• [Information]:
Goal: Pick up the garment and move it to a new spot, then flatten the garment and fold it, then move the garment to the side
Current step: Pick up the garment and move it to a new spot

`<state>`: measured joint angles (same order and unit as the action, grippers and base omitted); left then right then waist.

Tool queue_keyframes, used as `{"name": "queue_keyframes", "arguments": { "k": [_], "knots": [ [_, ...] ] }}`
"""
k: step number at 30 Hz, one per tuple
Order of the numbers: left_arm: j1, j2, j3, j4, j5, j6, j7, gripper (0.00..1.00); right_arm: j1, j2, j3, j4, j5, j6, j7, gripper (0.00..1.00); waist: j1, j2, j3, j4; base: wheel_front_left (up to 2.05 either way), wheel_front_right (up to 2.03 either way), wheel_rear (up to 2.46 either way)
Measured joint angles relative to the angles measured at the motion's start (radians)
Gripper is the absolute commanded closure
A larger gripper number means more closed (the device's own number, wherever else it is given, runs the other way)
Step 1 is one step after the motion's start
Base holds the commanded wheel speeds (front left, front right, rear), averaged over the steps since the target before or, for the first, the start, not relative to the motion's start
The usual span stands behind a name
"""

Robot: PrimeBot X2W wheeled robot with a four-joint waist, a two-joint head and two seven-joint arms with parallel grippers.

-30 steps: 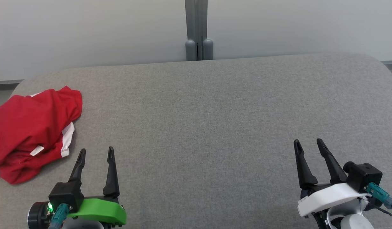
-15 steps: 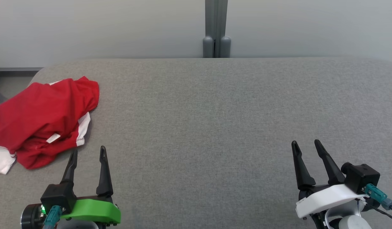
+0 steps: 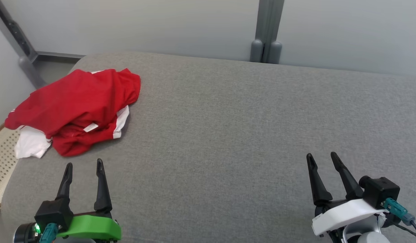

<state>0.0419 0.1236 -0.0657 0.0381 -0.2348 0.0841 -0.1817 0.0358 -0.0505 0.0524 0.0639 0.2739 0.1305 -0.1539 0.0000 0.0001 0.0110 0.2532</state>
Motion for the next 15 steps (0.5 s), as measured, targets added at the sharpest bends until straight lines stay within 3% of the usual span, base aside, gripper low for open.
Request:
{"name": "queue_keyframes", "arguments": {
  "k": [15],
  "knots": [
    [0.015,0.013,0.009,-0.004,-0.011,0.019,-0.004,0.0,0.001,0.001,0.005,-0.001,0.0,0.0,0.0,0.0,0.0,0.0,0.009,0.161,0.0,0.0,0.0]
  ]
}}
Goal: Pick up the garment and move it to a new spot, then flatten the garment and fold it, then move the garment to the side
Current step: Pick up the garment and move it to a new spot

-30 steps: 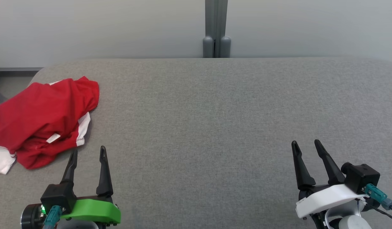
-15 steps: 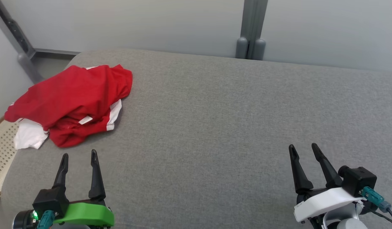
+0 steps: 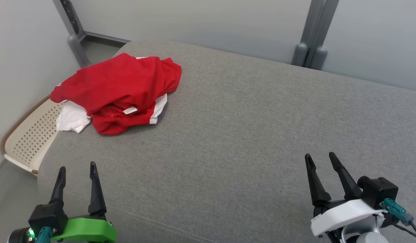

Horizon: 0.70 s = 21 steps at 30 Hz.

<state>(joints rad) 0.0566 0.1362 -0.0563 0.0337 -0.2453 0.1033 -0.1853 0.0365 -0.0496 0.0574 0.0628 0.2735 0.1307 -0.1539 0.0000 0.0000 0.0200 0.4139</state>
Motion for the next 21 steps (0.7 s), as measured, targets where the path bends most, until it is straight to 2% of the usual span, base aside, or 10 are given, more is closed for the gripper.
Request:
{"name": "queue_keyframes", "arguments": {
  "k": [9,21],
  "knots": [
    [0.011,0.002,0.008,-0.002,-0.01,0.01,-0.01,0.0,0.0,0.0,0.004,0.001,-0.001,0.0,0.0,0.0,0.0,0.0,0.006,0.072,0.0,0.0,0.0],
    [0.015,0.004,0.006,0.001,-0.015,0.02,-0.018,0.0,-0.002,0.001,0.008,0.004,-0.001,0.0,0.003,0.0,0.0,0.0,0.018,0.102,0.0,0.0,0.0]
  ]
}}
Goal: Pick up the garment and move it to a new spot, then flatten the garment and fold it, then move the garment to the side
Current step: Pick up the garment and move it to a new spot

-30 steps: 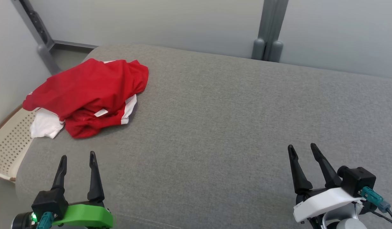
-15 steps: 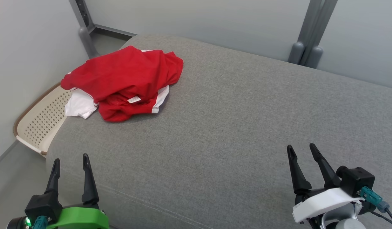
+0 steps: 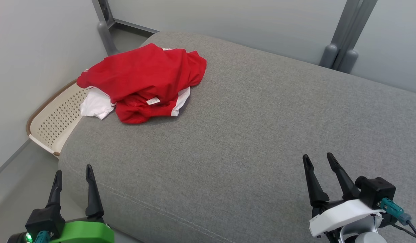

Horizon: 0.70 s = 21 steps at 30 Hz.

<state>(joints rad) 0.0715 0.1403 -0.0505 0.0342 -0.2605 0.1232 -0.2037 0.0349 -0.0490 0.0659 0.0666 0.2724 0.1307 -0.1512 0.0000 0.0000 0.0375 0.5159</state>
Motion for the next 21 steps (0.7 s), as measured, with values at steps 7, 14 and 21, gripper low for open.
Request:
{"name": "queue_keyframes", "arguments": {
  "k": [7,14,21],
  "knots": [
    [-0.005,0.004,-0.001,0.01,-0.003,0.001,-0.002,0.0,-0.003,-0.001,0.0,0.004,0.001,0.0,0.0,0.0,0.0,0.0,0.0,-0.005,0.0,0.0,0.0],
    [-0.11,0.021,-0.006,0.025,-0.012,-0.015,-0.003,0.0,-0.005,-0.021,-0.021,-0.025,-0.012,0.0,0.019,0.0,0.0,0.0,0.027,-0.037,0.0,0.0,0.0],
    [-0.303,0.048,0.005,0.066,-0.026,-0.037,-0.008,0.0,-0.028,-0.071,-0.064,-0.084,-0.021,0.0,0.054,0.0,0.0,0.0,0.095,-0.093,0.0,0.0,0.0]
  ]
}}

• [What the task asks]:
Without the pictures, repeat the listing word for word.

• [Answer to the exercise]:
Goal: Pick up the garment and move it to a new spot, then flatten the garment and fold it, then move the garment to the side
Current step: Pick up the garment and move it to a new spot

`<state>`: measured joint angles (same order and unit as the action, grippers and base omitted); left then right then waist.

Tool queue_keyframes, used as `{"name": "queue_keyframes", "arguments": { "k": [_], "knots": [ [_, ...] ] }}`
"""
k: step number at 30 Hz, one per tuple
Order of the numbers: left_arm: j1, j2, j3, j4, j5, j6, j7, gripper (0.00..1.00); right_arm: j1, j2, j3, j4, j5, j6, j7, gripper (0.00..1.00); waist: j1, j2, j3, j4; base: wheel_front_left (up to 2.05 either way), wheel_front_right (up to 2.03 either way), wheel_rear (up to 2.46 either way)
Measured joint angles relative to the angles measured at the motion's start (radians)
Gripper is the absolute commanded closure
A larger gripper number means more closed (the device's own number, wherever else it is given, runs the other way)
Step 1 is one step after the motion's start
Base holds the commanded wheel speeds (front left, front right, rear), averaged over the steps since the target before or, for the first, the start, not relative to the motion's start
The usual span stands behind a name
"""

Robot: PrimeBot X2W wheeled robot with a four-joint waist, a two-joint head and two seven-joint arms with parallel grippers.

-30 steps: 
-15 steps: 
+0 steps: 

<state>0.0419 0.1236 -0.0657 0.0381 -0.2348 0.0841 -0.1817 0.0358 -0.0505 0.0524 0.0639 0.2739 0.1305 -0.1539 0.0000 0.0001 0.0110 0.2532</state>
Motion for the next 15 steps (0.5 s), as measured, targets added at the sharpest bends until straight lines stay within 3% of the usual span, base aside, gripper low for open.
Request:
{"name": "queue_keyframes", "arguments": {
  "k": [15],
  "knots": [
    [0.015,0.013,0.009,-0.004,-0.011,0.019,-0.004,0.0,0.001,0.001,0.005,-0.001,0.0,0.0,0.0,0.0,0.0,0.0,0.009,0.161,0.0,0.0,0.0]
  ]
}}
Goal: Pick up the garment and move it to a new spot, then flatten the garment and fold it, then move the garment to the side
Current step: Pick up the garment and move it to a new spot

-30 steps: 
-15 steps: 
+0 steps: 

Horizon: 0.70 s = 21 steps at 30 Hz.

<state>(joints rad) 0.0566 0.1362 -0.0563 0.0337 -0.2453 0.1033 -0.1853 0.0365 -0.0496 0.0574 0.0628 0.2735 0.1307 -0.1539 0.0000 0.0000 0.0200 0.4139</state>
Motion for the next 21 steps (0.7 s), as measured, targets where the path bends most, until it is straight to 2% of the usual span, base aside, or 10 are given, more is closed for the gripper.
Request:
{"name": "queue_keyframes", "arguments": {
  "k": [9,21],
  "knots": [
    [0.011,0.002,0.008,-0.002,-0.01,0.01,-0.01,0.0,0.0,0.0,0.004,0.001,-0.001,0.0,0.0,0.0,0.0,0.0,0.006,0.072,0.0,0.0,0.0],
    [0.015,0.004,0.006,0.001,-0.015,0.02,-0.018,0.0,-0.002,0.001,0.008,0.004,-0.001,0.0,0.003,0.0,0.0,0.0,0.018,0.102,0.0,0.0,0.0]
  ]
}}
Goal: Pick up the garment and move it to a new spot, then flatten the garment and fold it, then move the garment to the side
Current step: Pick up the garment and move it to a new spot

-30 steps: 
-15 steps: 
+0 steps: 

Horizon: 0.70 s = 21 steps at 30 Hz.

<state>(joints rad) 0.0715 0.1403 -0.0505 0.0342 -0.2605 0.1232 -0.2037 0.0349 -0.0490 0.0659 0.0666 0.2724 0.1307 -0.1512 0.0000 0.0000 0.0375 0.5159</state>
Motion for the next 21 steps (0.7 s), as measured, with values at steps 7, 14 and 21, gripper low for open.
Request:
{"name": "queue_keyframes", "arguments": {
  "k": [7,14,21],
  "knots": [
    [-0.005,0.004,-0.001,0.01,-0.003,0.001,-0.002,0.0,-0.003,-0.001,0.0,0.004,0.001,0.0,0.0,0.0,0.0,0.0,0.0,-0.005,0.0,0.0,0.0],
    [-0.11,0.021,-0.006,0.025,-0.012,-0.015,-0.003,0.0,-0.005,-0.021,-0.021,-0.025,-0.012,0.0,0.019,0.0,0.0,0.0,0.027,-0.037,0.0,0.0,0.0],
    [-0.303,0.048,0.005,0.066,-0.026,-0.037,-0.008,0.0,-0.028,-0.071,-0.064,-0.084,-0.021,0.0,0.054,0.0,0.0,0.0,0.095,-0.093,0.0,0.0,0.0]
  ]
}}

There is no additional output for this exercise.